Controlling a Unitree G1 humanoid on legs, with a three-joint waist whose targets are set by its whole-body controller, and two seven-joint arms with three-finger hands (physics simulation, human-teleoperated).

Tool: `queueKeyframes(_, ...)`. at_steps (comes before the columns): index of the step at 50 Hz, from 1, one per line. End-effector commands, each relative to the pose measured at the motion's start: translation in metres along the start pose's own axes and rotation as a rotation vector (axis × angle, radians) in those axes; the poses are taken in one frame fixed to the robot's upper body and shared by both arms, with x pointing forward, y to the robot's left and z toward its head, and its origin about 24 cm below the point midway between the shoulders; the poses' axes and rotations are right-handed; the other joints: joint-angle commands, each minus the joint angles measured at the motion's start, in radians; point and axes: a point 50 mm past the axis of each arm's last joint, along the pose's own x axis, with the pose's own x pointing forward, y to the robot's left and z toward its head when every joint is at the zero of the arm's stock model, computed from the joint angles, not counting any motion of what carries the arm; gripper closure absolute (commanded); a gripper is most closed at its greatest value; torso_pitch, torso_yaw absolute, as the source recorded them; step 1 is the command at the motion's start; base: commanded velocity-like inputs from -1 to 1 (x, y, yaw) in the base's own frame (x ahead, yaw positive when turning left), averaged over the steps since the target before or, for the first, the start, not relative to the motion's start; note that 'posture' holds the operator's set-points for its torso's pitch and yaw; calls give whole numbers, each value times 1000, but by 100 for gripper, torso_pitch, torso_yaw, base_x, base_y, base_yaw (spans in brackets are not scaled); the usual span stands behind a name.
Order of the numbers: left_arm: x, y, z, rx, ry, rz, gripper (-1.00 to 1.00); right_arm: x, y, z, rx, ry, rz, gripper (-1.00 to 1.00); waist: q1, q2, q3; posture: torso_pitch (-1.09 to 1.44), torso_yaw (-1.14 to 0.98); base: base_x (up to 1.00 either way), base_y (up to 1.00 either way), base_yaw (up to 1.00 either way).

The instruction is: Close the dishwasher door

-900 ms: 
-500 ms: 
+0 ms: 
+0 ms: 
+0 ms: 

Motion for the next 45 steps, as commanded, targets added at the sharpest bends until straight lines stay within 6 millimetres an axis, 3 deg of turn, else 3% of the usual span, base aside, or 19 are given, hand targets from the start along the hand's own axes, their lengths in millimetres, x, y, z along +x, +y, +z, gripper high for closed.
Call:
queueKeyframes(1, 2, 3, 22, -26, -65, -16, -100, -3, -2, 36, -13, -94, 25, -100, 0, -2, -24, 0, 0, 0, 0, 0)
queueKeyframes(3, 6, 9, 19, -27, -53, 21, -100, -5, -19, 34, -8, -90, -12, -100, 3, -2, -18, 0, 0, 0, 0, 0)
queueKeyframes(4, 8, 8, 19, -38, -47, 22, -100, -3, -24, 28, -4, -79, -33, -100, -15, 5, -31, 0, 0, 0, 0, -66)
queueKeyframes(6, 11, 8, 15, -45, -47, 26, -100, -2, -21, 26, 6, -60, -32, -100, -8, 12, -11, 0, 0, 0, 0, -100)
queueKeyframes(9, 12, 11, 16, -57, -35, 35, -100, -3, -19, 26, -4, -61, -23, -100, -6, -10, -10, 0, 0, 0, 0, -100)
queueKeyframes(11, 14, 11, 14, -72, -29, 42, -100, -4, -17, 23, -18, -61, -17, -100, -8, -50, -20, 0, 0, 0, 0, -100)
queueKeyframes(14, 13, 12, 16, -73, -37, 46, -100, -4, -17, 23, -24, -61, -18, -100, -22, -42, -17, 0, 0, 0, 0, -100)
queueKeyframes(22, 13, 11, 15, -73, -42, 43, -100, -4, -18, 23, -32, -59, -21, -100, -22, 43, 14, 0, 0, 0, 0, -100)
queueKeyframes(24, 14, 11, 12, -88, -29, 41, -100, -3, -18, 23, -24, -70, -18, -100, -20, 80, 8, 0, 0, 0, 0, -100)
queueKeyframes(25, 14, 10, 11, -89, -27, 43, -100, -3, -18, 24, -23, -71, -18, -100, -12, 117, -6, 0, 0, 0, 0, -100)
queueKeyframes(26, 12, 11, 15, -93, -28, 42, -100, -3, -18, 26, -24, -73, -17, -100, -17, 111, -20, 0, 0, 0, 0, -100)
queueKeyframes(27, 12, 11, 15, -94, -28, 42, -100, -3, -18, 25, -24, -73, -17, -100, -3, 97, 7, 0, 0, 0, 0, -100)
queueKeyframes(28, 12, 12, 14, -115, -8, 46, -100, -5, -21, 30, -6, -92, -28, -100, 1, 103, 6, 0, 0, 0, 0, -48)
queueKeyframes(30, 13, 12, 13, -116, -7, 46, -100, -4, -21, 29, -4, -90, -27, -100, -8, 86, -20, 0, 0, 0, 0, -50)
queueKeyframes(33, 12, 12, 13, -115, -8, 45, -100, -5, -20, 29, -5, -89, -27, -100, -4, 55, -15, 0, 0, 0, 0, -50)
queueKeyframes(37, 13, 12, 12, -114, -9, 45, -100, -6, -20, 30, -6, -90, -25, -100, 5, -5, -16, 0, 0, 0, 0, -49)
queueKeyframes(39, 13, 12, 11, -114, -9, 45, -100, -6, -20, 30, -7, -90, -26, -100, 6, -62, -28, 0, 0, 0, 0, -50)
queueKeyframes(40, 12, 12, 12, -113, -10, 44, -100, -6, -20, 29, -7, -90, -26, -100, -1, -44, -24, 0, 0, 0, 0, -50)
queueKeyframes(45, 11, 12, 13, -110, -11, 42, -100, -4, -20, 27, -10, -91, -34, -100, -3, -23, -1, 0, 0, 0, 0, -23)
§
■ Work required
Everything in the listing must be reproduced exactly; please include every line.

■ Response to this task
Controlling a Unitree G1 humanoid on legs, with a three-joint waist whose targets are set by its whole-body controller, and two seven-joint arms with three-finger hands (physics simulation, human-teleoperated).

Tool: `queueKeyframes(_, ...)`. at_steps (comes before the columns): index of the step at 50 Hz, from 1, one per line. End-effector commands, each relative to the pose measured at the motion's start: translation in metres along the start pose's own axes and rotation as a rotation vector (axis × angle, radians) in those axes; the poses are taken in one frame fixed to the robot's upper body and shared by both arms, with x pointing forward, y to the robot's left and z toward its head, and its origin about 24 cm below the point midway between the shoulders; the poses' axes and rotations are right-handed; the other joints: joint-angle commands, each minus the joint angles measured at the motion's start, in radians; point and axes: a point 50 mm past the axis of each arm's last joint, along the pose's own x axis, with the pose's own x pointing forward, y to the robot's left and z toward its head when every joint is at the zero of the arm's stock model, computed from the joint angles, not counting any motion of what carries the arm; gripper closure absolute (commanded); a gripper is most closed at its greatest value; torso_pitch, torso_yaw absolute, as the source recorded them; step 1 is the command at the motion's start; base: commanded velocity-like inputs from -1 to 1 (x, y, yaw) in the base's own frame (x ahead, yaw positive when turning left), averaged over the steps since the target before or, for the first, the start, not relative to the motion's start; note that 'posture' holds the operator's set-points for its torso's pitch and yaw; calls give whole numbers, each value times 1000, but by 100 for gripper, torso_pitch, torso_yaw, base_x, base_y, base_yaw (spans in brackets are not scaled); the usual span stands behind a name.
Order of the numbers: left_arm: x, y, z, rx, ry, rz, gripper (-1.00 to 1.00); right_arm: x, y, z, rx, ry, rz, gripper (-1.00 to 1.00); waist: q1, q2, q3; posture: torso_pitch (-1.09 to 1.44), torso_yaw (-1.14 to 0.98); base: base_x (up to 1.00 either way), base_y (up to 1.00 either way), base_yaw (up to 1.00 either way).

The instruction is: Close the dishwasher door

-900 ms: 
-500 ms: 
+0 ms: 
+0 ms: 
+0 ms: 

Motion for the next 45 steps, as commanded, targets added at the sharpest bends until straight lines stay within 6 millimetres an axis, 3 deg of turn, else 3% of the usual span, base aside, or 19 are given, hand targets from the start along the hand's own axes, their lengths in millimetres, x, y, z along +x, +y, +z, gripper high for closed.
Call:
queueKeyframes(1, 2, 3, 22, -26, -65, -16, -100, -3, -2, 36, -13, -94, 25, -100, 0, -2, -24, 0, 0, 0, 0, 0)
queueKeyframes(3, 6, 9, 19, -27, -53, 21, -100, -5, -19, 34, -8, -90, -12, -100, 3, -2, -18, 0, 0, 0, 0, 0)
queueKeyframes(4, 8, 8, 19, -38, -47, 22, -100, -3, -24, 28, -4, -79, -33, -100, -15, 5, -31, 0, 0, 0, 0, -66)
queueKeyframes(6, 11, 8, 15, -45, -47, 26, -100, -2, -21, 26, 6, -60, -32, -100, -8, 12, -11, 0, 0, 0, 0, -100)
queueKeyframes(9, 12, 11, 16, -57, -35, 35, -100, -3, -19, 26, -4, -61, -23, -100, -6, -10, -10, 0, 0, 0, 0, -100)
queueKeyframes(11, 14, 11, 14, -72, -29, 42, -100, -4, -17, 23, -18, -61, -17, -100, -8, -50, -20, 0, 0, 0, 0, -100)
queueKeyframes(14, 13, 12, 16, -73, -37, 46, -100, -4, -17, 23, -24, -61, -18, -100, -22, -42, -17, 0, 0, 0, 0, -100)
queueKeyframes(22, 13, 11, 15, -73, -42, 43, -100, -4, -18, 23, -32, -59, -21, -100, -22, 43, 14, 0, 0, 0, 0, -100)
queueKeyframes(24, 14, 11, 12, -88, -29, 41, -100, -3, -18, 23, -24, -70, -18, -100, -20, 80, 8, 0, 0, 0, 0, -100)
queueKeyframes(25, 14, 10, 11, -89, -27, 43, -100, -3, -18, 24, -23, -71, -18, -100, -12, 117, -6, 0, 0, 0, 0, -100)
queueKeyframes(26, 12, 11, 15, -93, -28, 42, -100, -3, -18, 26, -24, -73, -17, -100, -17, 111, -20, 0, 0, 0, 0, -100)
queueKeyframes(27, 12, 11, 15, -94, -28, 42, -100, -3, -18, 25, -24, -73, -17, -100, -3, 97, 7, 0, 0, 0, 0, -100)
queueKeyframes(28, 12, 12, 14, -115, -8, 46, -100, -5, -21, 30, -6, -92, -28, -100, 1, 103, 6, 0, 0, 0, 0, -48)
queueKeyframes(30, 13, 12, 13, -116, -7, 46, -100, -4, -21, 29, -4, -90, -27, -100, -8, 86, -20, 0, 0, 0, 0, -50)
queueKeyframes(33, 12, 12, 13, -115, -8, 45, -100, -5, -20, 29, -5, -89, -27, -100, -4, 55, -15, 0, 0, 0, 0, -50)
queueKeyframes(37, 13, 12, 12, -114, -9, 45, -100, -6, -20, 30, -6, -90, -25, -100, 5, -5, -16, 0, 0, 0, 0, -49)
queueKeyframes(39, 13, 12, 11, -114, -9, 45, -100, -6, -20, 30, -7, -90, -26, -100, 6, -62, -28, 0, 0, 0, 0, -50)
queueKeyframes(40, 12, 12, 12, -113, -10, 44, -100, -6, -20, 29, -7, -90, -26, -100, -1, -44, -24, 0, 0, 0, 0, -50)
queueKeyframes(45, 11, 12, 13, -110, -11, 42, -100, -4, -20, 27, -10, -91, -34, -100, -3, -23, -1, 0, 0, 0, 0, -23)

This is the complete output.